# Work to complete
Looking at the listing below, work out the number of lines where the string "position" shows up, and give that number only.

# Data shown
--*--
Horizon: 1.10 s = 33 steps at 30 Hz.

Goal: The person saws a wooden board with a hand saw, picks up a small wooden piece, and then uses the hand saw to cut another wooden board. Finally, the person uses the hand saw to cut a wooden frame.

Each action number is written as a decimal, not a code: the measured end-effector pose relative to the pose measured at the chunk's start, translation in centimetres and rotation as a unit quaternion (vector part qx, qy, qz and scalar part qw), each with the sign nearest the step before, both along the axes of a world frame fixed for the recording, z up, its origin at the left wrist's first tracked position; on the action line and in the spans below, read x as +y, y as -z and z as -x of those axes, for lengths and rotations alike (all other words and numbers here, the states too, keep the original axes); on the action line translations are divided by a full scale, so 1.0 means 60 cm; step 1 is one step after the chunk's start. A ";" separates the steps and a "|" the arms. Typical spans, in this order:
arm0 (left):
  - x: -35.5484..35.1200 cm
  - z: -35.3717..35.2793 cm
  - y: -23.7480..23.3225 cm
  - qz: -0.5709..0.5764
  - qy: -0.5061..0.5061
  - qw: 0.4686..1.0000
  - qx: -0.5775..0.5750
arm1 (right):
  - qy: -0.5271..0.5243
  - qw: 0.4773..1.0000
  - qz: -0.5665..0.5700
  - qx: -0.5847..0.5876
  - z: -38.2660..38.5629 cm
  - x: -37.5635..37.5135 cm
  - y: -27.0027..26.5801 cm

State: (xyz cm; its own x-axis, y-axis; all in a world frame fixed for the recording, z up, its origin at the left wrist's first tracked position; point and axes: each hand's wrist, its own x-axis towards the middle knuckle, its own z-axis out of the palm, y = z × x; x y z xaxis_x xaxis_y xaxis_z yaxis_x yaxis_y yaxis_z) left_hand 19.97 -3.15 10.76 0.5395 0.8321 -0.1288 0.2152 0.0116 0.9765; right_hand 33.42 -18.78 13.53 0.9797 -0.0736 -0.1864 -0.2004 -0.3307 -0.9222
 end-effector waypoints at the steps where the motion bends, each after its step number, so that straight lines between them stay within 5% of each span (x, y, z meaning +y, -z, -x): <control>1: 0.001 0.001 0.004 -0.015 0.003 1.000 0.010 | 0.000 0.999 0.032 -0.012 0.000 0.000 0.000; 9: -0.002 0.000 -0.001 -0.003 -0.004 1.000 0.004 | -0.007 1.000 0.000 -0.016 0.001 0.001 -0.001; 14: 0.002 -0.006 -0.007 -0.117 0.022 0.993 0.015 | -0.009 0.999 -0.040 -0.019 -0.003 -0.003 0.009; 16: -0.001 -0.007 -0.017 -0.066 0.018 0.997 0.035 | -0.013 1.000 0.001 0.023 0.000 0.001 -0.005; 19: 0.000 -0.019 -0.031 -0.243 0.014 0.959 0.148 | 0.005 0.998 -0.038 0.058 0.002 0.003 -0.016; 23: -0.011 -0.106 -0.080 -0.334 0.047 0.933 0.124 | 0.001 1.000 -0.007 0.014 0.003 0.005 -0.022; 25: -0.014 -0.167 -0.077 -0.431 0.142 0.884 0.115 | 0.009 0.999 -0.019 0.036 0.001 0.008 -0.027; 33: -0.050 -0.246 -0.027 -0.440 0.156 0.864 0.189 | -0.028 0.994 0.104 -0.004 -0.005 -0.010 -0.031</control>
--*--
# Expected answer
2